Not to mention how he saved WM 28.










Birth of the Yes Movement. :yes


----------



## LSF45 (May 2, 2014)

Anyone who says that Bryan isn't over and the Yes/No Chants are, then you should watch that whole promo, even before it started.

When they said that he had a major announcement, that audience was DIALED in.

You could see the audience on pins and needles, waiting to hear what Daniel would say. When he was getting emotional about his father, you could see the audience feeling for him.

Even when he asked, "Is this the end of my career?" The audience almost seemed too flabbergasted to answer.

Finally, when he said he wasn't done, that pop was outstanding. THEY were cheering for HIM. They were doing the "Yes" chant for HIM. HE HAD THE AUDIENCE IN THE PALM OF HIS HAND.

This is how a MAJOR star, an A+ Player, and a Face of the Company does it. Daniel Bryan deserves another main event. If a part-timer like the Rock, Undertaker, Batista, or Lesnar can main event other events, then why can't Daniel Bryan even after his injury?

It is great to have Daniel Bryan back. I may actually watch the shows live now.


----------



## SHIVV-EAUX-EMME-GEEE (Sep 12, 2013)

Getting ready to watch his interview on the West Coast. I'm sure its gonna be great again.


----------



## Believe That (Aug 19, 2014)

And this is why I love wrestling


----------



## Kabraxal (Jun 14, 2004)

LSF45 said:


> Anyone who says that Bryan isn't over and the Yes/No Chants are, then you should watch that whole promo, even before it started.
> 
> When they said that he had a major announcement, that audience was DIALED in.
> 
> ...


When the crowd went deathly silent with the whole "O fucking shit he's retiring.... nononononon" fear as that is what it felt like as he trolled us all.
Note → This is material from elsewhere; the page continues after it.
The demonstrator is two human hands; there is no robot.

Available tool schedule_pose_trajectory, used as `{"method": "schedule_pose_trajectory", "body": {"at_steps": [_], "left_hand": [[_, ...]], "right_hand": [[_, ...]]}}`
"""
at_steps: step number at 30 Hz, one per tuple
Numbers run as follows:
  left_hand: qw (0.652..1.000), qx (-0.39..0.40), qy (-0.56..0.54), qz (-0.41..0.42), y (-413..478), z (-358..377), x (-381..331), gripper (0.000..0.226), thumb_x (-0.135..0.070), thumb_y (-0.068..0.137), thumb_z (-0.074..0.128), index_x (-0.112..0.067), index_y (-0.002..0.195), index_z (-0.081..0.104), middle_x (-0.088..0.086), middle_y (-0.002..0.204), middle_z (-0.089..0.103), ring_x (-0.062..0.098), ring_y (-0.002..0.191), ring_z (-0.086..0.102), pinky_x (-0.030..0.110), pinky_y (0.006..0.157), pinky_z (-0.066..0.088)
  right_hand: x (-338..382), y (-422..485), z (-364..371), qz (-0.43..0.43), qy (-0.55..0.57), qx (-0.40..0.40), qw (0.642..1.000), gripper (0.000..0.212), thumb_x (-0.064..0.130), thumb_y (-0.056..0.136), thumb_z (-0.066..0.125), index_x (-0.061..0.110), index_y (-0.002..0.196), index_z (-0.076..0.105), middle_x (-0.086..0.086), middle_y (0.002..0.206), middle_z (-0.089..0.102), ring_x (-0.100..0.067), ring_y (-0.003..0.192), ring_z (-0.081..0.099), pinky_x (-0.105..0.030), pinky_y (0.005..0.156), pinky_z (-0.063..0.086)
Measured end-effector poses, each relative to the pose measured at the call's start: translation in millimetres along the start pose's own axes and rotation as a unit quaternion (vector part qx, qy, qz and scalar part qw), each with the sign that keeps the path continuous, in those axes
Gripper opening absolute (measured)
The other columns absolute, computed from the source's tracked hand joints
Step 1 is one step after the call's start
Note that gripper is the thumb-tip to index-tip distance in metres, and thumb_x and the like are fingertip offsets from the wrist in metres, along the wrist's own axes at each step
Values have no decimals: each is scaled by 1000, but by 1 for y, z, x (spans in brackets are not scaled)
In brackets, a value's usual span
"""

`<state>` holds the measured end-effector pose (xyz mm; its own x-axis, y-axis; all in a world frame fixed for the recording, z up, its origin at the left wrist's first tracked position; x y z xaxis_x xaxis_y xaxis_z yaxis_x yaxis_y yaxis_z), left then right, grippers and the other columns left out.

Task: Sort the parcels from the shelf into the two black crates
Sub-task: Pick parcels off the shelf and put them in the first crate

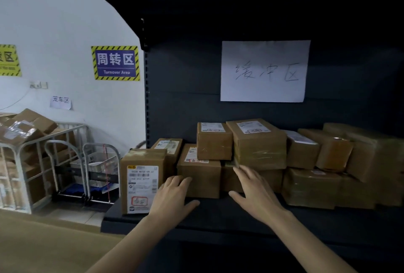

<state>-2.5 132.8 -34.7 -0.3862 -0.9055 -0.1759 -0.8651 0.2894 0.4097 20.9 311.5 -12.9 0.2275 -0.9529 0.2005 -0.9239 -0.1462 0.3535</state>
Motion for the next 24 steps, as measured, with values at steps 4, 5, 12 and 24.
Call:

Yeah, he is fucking over and no one can deny that anymore and be a legit poster anymore.


----------



## Londrick (Feb 2, 2013)

Promo of the year.


----------



## Yes Era (Dec 8, 2013)

Are you ready for the best in the business to be back on Raw? Because this guy is
http://youtu.be/7fFdJL_kEqg


----------



## CellWaters (Sep 26, 2014)

Can Daniel Brian still wrestle after having problems with his neck and arm? Or will he be a shell of his former self? It remains to be seen.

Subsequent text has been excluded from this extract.